Dopo la morte della mamma, noi tre abbiamo trascorso un mese insieme. Ed eravamo davvero lì l’uno per l’altro. Ci siamo presi il tempo per dircelo ” ti amo “. Ci stavamo coccolando. Mi sentivo bene tra le braccia di mio padre, nell’odore del suo profumo, Signore di Givenchy. Mia sorella indossava un profumo che potevo riconoscere tra mille, Narciso di Narciso Rodríguez.

Avevo bisogno di questo tempo insieme. Siamo rimasti insieme. Mia sorella è rimasta abbastanza a lungo per sistemare le questioni relative all’eredità. Mio padre ha smesso di lavorare per diversi mesi e io ho saltato un mese di lezione. Il rapporto stretto che ho con mio padre nasce da lì.

“Non è facile vendere la casa dove siamo cresciuti, avevo tanti ricordi. È anche l’ultima casa in cui ho vissuto con mia madre. »

Nella tenuta ho ottenuto dei soldi e la mia parte delle case. Quando ho compiuto 18 anni, ho passato molto tempo con lui a vendere la merce. Ho investito nelle visite per dargli il cambio. Questa situazione potrebbe essere stata un peso per lui. Volevo aiutarlo, essere lì per lui. Non è facile vendere la casa dove siamo cresciuti, avevo tanti ricordi. È anche l’ultima casa in cui ho vissuto con mia madre.

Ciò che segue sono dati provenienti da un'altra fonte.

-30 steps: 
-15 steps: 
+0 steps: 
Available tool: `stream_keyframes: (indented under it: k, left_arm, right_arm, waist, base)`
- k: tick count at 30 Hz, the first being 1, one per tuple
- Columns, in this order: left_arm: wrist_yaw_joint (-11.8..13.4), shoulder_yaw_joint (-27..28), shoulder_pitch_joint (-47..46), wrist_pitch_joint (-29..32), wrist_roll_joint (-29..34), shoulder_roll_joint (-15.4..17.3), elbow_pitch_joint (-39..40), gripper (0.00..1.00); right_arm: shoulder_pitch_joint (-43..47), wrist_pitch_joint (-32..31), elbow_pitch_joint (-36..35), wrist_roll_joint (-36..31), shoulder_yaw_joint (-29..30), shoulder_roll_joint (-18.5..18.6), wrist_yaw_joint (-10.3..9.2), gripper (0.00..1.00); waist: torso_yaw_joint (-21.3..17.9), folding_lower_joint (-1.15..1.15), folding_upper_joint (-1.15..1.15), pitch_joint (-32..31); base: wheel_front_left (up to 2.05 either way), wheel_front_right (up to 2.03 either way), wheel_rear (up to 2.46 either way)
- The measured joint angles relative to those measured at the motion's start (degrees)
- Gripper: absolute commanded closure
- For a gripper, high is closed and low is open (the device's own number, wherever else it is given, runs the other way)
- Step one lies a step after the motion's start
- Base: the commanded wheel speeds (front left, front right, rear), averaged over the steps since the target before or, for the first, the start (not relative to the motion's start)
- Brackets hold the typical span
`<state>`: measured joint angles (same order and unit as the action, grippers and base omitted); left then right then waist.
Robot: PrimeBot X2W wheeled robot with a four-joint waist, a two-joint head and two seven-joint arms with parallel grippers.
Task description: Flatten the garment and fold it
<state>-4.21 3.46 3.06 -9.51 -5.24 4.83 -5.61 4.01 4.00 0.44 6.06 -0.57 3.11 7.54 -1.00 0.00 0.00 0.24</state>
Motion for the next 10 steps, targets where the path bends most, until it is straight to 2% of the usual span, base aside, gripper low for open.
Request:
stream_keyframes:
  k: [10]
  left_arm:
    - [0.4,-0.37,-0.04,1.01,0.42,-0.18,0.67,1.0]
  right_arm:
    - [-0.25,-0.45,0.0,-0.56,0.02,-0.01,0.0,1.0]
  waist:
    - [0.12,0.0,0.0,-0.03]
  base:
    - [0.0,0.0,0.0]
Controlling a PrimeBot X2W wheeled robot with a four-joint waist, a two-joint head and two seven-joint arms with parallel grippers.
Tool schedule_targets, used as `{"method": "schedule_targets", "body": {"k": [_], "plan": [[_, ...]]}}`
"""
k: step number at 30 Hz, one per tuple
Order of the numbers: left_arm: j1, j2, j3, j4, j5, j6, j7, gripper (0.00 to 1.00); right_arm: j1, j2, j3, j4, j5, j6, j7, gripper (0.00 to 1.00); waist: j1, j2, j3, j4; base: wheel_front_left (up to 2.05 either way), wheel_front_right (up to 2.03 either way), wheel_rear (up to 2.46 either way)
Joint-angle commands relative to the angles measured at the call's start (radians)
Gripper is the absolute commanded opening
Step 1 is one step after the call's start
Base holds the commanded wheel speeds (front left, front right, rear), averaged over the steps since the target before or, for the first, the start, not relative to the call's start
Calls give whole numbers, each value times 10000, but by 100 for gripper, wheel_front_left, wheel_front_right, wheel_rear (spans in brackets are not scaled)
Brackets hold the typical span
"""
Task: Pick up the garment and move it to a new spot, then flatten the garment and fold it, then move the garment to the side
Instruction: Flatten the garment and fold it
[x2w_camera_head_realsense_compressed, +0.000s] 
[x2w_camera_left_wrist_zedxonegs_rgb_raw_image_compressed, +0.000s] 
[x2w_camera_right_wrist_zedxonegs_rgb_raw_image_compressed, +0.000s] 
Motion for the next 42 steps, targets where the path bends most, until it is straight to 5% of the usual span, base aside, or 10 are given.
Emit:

Oggi non viviamo più sotto lo stesso tetto con mio padre e mia sorella. Ma ogni volta che torno a casa, cerco di trascorrere più tempo possibile con loro. Quando chiamo mio padre, parliamo spesso di politica. C’è sempre qualcosa da dire e lui mi aiuta a fare le scelte per i miei studi. Dà sempre buoni consigli. Ho più difficoltà a incontrare mia sorella, ma quando ci vediamo ci prendiamo il tempo per parlare di nostra madre e del nostro posto in famiglia. Mi piace mandare loro cartoline. È meglio di un’e-mail o di una telefonata. Ciò dimostra che, anche se siamo lontani, pensiamo ai nostri cari. È come un “ti amo”.